## ABOUT THIS EXERCISE
What you return should be the lines of the data containing "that", each in full.

## Records contained in a dataset

════════════════════

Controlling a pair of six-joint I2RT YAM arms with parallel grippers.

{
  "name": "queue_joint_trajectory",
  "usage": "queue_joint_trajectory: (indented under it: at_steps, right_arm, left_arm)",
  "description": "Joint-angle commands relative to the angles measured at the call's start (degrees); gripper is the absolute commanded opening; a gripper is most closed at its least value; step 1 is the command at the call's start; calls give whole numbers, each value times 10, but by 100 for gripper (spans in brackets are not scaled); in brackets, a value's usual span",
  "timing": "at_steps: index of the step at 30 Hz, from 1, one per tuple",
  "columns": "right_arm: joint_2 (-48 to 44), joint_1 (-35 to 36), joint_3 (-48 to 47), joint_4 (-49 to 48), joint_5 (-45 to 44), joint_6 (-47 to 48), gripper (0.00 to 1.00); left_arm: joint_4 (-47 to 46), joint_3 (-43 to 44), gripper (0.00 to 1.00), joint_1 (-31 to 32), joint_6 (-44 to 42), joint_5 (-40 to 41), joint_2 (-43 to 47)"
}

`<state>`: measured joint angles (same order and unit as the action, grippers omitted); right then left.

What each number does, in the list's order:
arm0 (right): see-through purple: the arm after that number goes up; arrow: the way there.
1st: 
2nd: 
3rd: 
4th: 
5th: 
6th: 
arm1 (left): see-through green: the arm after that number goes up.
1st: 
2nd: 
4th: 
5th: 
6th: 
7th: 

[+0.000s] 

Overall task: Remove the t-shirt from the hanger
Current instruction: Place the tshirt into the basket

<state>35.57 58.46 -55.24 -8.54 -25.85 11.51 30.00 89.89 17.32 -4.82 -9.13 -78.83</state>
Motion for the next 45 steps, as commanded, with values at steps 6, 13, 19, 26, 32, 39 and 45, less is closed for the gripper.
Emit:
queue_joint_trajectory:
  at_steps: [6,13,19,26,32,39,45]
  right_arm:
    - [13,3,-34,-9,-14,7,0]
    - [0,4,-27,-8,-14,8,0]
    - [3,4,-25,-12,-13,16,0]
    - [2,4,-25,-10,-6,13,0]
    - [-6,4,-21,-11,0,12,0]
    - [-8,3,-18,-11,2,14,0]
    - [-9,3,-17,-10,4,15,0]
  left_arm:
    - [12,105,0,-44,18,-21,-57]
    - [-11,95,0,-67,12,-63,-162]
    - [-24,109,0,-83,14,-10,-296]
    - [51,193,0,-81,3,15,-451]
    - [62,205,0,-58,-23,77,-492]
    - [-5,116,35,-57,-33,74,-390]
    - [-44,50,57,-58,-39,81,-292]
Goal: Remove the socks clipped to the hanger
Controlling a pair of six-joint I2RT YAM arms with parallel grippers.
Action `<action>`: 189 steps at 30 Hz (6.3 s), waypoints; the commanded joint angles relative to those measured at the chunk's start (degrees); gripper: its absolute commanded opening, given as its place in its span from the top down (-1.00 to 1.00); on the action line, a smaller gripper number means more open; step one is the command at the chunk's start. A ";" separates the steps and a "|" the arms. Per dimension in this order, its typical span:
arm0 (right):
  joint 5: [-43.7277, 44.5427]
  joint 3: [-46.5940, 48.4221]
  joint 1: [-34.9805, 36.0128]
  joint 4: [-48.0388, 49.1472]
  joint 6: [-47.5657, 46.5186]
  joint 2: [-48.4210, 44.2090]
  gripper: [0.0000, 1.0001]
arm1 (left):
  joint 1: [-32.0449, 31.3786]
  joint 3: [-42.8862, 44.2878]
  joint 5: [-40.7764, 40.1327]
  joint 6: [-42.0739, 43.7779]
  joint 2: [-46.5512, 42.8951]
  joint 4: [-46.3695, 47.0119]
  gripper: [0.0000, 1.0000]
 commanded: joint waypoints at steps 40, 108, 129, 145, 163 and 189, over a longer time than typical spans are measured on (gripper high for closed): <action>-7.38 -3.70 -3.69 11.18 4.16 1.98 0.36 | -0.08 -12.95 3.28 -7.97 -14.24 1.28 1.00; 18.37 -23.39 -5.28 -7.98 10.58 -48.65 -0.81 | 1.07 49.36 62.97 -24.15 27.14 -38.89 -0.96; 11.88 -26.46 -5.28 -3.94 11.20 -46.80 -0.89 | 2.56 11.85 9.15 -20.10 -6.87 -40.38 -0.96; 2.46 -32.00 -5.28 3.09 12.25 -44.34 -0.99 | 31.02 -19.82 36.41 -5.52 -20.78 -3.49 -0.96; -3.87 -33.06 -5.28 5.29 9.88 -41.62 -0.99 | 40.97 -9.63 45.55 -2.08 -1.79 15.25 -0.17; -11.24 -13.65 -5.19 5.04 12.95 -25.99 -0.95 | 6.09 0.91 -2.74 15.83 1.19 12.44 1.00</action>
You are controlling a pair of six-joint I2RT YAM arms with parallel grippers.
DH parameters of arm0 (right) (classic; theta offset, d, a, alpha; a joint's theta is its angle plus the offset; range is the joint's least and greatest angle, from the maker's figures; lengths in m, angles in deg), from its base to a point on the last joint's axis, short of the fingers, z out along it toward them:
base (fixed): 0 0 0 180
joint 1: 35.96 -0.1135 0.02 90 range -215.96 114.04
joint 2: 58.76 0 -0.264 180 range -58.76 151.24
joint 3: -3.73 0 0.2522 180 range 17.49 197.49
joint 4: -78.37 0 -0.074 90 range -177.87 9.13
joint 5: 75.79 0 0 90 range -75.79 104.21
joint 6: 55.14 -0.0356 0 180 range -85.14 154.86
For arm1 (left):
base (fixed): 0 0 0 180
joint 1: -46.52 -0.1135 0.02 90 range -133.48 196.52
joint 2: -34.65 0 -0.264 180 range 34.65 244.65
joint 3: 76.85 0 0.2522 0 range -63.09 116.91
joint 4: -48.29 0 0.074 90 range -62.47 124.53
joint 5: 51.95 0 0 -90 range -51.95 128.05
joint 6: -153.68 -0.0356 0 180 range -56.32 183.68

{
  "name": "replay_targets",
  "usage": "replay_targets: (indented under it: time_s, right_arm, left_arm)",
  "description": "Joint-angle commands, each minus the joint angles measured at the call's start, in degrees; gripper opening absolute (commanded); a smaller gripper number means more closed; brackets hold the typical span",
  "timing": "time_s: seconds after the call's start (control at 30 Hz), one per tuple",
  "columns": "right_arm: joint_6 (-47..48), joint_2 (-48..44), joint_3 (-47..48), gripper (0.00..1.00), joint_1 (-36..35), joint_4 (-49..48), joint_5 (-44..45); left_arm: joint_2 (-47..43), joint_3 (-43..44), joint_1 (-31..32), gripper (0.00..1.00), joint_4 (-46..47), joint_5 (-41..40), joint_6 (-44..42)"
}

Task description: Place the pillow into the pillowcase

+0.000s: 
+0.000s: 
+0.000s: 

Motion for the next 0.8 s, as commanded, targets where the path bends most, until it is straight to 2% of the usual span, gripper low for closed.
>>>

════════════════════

## SOLVED EXERCISE
arm0 (right): see-through purple: the arm after that number goes up; arrow: the way there.
arm1 (left): see-through green: the arm after that number goes up.

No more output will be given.